▶ **Exercise brief**:
Each line of the data below should be repeated exactly.

(Beginning of Dataset content)

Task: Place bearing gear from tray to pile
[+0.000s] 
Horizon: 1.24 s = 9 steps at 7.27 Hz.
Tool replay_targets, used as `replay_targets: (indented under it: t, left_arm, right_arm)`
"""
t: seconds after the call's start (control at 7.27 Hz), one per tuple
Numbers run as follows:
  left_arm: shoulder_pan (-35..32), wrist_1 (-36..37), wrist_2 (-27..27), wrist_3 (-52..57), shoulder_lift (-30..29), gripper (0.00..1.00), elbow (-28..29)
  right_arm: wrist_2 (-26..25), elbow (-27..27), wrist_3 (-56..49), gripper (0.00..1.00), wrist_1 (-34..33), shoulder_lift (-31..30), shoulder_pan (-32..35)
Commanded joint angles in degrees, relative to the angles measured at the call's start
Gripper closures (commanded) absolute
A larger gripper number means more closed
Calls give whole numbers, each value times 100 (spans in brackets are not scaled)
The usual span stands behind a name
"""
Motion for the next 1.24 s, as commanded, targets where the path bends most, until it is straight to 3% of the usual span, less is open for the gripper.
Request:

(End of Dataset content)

▶ **Answer**:
Task: Place bearing gear from tray to pile
[+0.000s] 
Horizon: 1.24 s = 9 steps at 7.27 Hz.
Tool replay_targets, used as `replay_targets: (indented under it: t, left_arm, right_arm)`
"""
t: seconds after the call's start (control at 7.27 Hz), one per tuple
Numbers run as follows:
  left_arm: shoulder_pan (-35..32), wrist_1 (-36..37), wrist_2 (-27..27), wrist_3 (-52..57), shoulder_lift (-30..29), gripper (0.00..1.00), elbow (-28..29)
  right_arm: wrist_2 (-26..25), elbow (-27..27), wrist_3 (-56..49), gripper (0.00..1.00), wrist_1 (-34..33), shoulder_lift (-31..30), shoulder_pan (-32..35)
Commanded joint angles in degrees, relative to the angles measured at the call's start
Gripper closures (commanded) absolute
A larger gripper number means more closed
Calls give whole numbers, each value times 100 (spans in brackets are not scaled)
The usual span stands behind a name
"""
Motion for the next 1.24 s, as commanded, targets where the path bends most, until it is straight to 3% of the usual span, less is open for the gripper.
Request:

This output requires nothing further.